HD Radio: Followup
Several months ago I wrote about how HD Radio was missing from the FCC website and speculated that was a factor in the negligible adoption rate of this new technology. Now I see that FCC should generally be neutral on technologies, but it would be nice if they made information available to the public on new communications services that have been authorized.
I visited relatives in Arizona recently and stopped by Fry's Electronics, my favorite electronics store. For those east of the Mississippi , Fry's is the offshoot of a grocery store of the same name that has Walmart-sized stores full of electronics, home appliances, and the junk food that appeals to techno nerds. Their farthest east store is in Texas, a long way from the Beltway.
I heard about HD Radio while living in France. Since I threw away my ancient clock radio when I moved to Europe in 2004, I thought I would buy an HD Radio clock radio when I got back in 2007. Imagine my surprise to find out that such units were very hard to find and cost over $200! So I bought an AM/FM clock radio at Target for about $20. But I have been looking for HD Radio in stores on a low priority basis ever since.
Well, Fry's is the first store I have ever visited with 2 different models, one of which was actually under $200! So NAB may be rejoicing in this support for over the air broadcasting. However, the broadcasters pressured FCC to force XM and Sirius to include HD Radio technology in future XM/Sirius receivers and failed:
Although we find it unnecessary to impose a condition requiring the inclusion of chips for digital audio broadcast (“DAB”) or HD RadioTM in SDARS [e.g. XM & Sirius] receivers,we believe that important have been raised about DAB that warrant further examination in a separate proceeding. As discussed in Section VI.B.4, the Commission commits to initiating a notice of inquiry within 30 days after adoption of this Order to gather additional information on the issue.(Para. 7)So, fear not, FCC now at least uses the phrase "HD Radio" and plans to meddle in the issue of why consumers are buying it. Does FCC have such jurisdiction? I doubt it.
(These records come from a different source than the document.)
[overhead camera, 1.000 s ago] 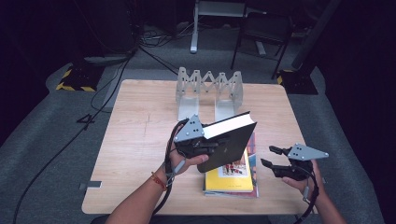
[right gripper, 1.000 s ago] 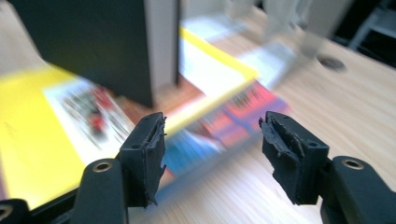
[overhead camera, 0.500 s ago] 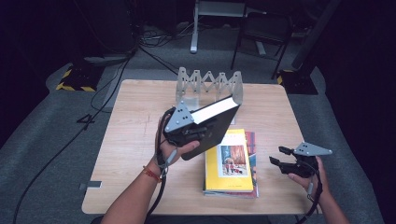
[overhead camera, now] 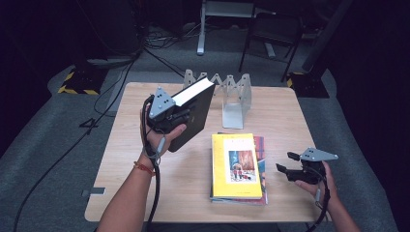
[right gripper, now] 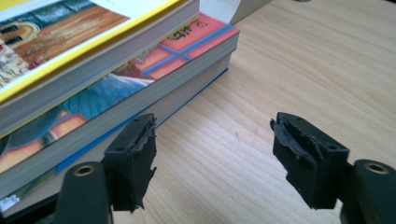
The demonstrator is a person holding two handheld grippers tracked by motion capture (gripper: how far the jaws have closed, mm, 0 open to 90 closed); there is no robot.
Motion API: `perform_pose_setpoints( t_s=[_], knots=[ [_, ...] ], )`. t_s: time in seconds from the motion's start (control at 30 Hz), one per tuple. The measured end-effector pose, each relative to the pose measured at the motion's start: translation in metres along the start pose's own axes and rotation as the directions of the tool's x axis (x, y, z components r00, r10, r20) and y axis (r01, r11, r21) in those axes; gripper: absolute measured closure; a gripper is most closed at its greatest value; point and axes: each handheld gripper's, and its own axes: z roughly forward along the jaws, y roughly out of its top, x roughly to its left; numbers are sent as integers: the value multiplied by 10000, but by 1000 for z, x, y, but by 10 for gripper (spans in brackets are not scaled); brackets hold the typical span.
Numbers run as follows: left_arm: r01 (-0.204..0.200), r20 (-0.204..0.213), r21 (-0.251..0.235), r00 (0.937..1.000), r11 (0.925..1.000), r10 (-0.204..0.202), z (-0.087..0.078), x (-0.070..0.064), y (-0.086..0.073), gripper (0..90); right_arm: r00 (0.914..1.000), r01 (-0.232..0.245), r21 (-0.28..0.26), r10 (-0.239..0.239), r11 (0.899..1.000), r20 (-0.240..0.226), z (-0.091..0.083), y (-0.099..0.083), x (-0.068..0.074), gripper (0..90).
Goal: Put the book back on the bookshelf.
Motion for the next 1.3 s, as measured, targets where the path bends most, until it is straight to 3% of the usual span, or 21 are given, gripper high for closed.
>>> perform_pose_setpoints(
  t_s=[0.13, 0.23, 0.37, 0.5, 0.8, 0.9, 1.07, 1.3],
  knots=[
    [62, -504, 137, 9987, 9999, -55, 10, 8, 0, 522, 9997, 75, 120, -78, 9999, 218, 2, -3, -3, 266],
    [237, -652, 224, 9976, 9995, -222, 17, 11, -1, 523, 9997, 185, 85, -186, 9998, 182, 3, -5, -6, 259],
    [328, -947, 384, 9951, 9987, -290, 30, 15, -3, 522, 9988, 122, 252, -134, 9996, 462, 4, -9, -13, 262],
    [668, -1250, 464, 9903, 9967, -605, 43, 20, -6, 522, 9981, -29, 286, 12, 9996, 622, 4, -12, -17, 267],
    [847, -2164, 748, 9740, 9936, -667, 72, 27, -5, 522, 9982, -22, 263, 6, 9997, 596, 3, -12, -17, 273],
    [739, -2412, 880, 9692, 9934, -507, 81, 28, -5, 522, 9983, -41, 250, 27, 9997, 581, 4, -12, -18, 273],
    [1080, -2679, 977, 9602, 9893, -783, 95, 32, -18, 521, 9983, -14, 246, -1, 9997, 578, 4, -12, -18, 276],
    [1408, -2729, 1004, 9559, 9849, -1089, 107, 35, -42, 521, 9981, 17, 251, -32, 9997, 614, 3, -12, -18, 281]
  ],
)
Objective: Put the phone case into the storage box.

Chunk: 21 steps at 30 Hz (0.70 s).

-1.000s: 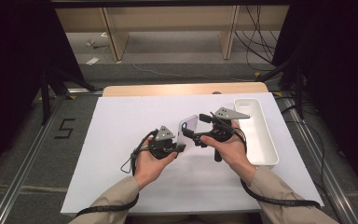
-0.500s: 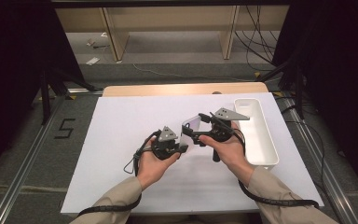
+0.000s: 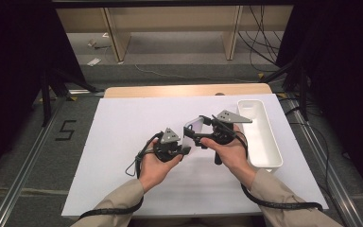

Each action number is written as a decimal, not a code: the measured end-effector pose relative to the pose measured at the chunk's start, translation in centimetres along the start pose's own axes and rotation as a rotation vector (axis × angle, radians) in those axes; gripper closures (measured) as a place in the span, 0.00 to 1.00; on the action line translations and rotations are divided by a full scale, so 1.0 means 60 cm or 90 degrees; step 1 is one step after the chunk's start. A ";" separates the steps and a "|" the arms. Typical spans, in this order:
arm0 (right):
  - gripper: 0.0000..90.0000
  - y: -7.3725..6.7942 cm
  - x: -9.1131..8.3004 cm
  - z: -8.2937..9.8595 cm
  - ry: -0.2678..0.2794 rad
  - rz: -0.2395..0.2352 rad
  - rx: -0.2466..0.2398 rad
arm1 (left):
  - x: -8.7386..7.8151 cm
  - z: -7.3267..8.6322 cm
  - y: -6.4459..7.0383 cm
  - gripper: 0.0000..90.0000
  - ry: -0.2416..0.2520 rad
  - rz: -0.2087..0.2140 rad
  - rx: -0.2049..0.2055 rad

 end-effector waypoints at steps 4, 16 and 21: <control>0.19 -0.001 0.001 0.001 0.000 -0.001 -0.001 | -0.001 0.000 0.000 0.89 -0.001 0.001 0.001; 0.20 -0.003 -0.003 -0.001 0.003 -0.002 -0.008 | -0.002 -0.001 0.000 0.88 0.013 -0.001 0.010; 0.20 -0.002 -0.006 -0.004 0.005 -0.001 -0.014 | -0.003 -0.001 -0.002 0.68 0.022 0.006 0.018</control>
Point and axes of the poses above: each handheld gripper's, and its own axes: x roughly forward along the jaws, z roughly out of its underside, y roughly to its right, the point moved 4 cm from there along x, roughly forward along the jaws, and after that the axes turned 13 degrees about -y, right-handed, at the moved point
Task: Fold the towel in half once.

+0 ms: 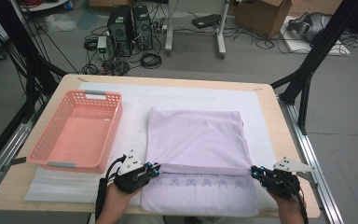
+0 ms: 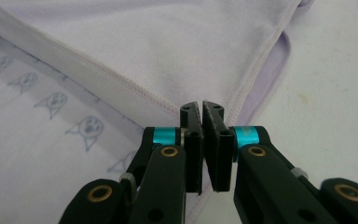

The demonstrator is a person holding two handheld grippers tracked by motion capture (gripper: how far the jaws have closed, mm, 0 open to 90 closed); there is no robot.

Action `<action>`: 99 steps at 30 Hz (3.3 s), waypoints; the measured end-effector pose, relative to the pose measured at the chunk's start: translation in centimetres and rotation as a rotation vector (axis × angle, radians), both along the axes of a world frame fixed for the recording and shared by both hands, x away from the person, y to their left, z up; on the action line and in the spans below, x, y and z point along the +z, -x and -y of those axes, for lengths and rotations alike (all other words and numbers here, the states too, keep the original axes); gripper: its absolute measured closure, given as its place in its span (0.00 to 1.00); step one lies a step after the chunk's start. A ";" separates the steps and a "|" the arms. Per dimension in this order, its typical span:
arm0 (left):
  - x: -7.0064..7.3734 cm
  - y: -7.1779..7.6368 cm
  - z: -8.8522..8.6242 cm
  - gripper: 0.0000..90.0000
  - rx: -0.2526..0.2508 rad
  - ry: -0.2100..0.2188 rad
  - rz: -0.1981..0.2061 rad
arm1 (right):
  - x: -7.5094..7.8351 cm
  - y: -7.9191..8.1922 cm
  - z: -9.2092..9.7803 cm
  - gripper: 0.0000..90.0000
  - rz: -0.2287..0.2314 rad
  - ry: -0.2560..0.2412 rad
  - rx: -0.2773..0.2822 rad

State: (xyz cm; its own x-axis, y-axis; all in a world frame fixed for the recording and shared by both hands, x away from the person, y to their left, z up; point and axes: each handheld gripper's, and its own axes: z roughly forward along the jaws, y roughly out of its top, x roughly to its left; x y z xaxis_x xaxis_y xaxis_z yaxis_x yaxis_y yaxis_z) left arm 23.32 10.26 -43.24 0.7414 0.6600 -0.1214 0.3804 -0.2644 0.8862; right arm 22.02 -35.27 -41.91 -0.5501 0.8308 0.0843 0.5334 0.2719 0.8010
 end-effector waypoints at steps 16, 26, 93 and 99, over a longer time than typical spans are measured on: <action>0.0 0.5 -1.7 0.47 0.064 0.082 -0.045 | 0.3 2.5 0.4 0.70 -0.001 -0.061 -0.011; -0.6 -3.8 -2.5 0.47 0.191 0.100 -0.085 | -0.8 -2.2 -0.7 0.65 -0.007 -0.010 -0.098; -1.5 -8.4 -0.1 0.72 0.191 -0.040 -0.175 | -2.0 -7.3 -3.0 0.98 -0.092 0.109 -0.117; -1.6 -7.1 0.6 1.00 0.129 -0.108 -0.122 | -1.5 -5.2 -2.2 0.98 -0.096 0.082 -0.078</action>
State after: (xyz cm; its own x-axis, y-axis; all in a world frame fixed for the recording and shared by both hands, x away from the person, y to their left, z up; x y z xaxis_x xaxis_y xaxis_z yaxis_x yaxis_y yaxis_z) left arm 30.47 9.66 -44.80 0.6339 0.7626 -0.1288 0.5204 -0.2972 0.8006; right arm 27.20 -33.03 -43.43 -0.4766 0.8768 0.0634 0.6285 0.2895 0.7219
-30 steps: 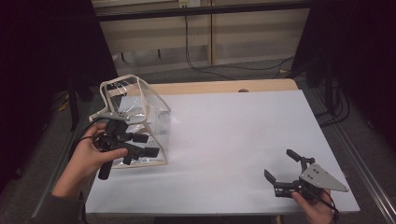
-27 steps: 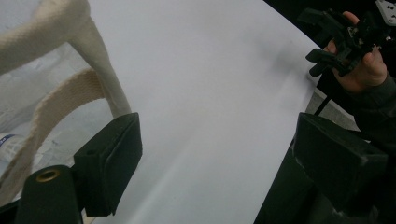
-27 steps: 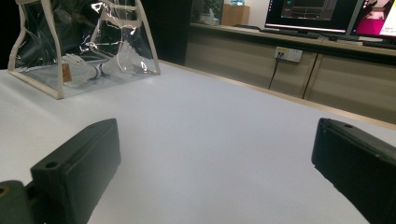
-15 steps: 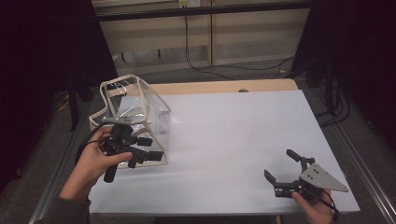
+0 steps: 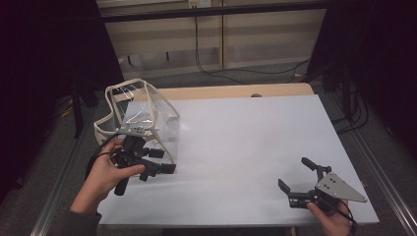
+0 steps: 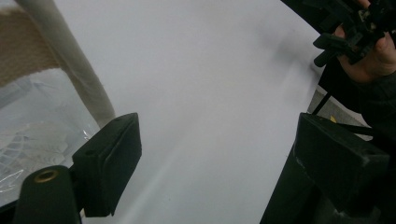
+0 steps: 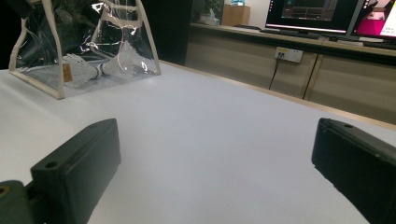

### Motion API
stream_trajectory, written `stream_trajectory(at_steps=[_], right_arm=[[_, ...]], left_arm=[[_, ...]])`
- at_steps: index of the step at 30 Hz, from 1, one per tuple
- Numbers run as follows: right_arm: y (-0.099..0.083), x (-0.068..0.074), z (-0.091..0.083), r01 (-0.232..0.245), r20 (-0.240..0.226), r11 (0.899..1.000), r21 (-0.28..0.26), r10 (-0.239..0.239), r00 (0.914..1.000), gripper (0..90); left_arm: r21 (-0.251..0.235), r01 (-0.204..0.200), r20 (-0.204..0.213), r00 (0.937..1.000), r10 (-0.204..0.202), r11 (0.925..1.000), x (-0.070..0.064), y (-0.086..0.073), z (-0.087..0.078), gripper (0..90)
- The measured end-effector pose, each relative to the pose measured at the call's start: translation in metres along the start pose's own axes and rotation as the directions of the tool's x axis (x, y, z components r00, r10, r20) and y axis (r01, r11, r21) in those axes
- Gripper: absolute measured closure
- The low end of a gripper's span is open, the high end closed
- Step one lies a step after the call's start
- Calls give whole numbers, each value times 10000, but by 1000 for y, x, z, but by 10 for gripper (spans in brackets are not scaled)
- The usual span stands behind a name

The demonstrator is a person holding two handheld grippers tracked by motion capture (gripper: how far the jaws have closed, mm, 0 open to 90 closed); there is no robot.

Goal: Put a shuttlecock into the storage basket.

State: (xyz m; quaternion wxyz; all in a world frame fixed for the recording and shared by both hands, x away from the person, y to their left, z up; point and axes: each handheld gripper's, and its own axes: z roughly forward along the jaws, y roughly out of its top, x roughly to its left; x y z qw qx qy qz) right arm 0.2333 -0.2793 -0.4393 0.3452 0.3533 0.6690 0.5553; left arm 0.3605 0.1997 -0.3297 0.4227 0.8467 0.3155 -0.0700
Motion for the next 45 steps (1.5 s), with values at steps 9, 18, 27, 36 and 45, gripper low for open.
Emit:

Though we are unpersuaded a case has been presented on this record of a merger-specific harm to HD Radio not remedied by the voluntary commitments and other conditions, we do believe important questions have been raised that warrant further examination in a separate proceeding. To this end, the Commission commits to initiating a notice of inquiry within 30 days from the adoption date of this Order to gather more information onissues including, but not limited to:
-Whether HD Radio chips or any other audio technology should be included in all satellite radio receivers;
-Whether satellite radio capability or any other audio technology should be included in all HD Radio receivers;
-The cost to auto manufacturersof including HD Radio chips;
-The cost to radio manufacturers of including HD Radio chips;
-Consumer demand for HD radio;
-The amount and type of programming available on HD Radio today, and that projected to be available over the next 3 years; and
-Whether the FCC has jurisdiction to mandate inclusion of HD Radio, satellite radio, or other audio technology. (Para. 130)"
However, another observation I made in Fry's probably is relevant: Fry's had 4 models of "Internet radios" in contrast with only 2 HR Radio models. The Internet radios are selfstanding units that use a Wi-Fi connection to connect to the net and a radio-like interface to access mp3 streams.
So consumers want Internet radios, not HD Radios. What should FCC do?
In the early 1980s there was a major dispute over AM stereo. Many accused FCC of denying this "breakthrough" service to the public through hesitation over picking one standard. Few want to observe that AM stereo never was successful in other countries that decisively picked a standard. Perhaps both AM stereo and HD Radio are technologies looking for customers. Pushing DTV was useful because it made channels 51-69 available for something more useful than over-the-air TV - watched by a shrinking minority of households. Pushing HD Radio, already rejected by consumers, probably should be a low priority. Why doesn't FCC do more to encourage new technology that give the marketplace more choices?
The FCC has now released the promised NOI, calling it "Notice of Inquiry Regarding Development of Devices Capable of Supporting Multiple Audio Entertainment Services." Like me, apparently FCC isn't sure whether it has this jurisdiction either:
"We seek comment on whether the Commission has the jurisdiction to mandate the inclusion of HD Radio, SDARS, or any other audio technology in receivers. Do we have express or ancillary statutory authority to require receiver manufacturers to include certain technology in receivers?" (Para. 21)Another odd jurisdictional issue asked in the NOI,
"Should the Commission require reduced royalty fees to iBiquity if we mandate the inclusion of an HD Radio chip? If so, does the Commission have the authority to do so?" (Para. 8)While having no formal legal qualifications, I am positive FCC lacks jurisdiction in both areas.
Just because we techies can build some new technology like HD Radio, consumers voting with their dollars may well decide not be buy it. This is what happened with AM stereo worldwide. If iBiquity wants to sell more radios, let them lower their license fees. That's how market's work, not through government regulation. (Sounds Republican doesn't it?)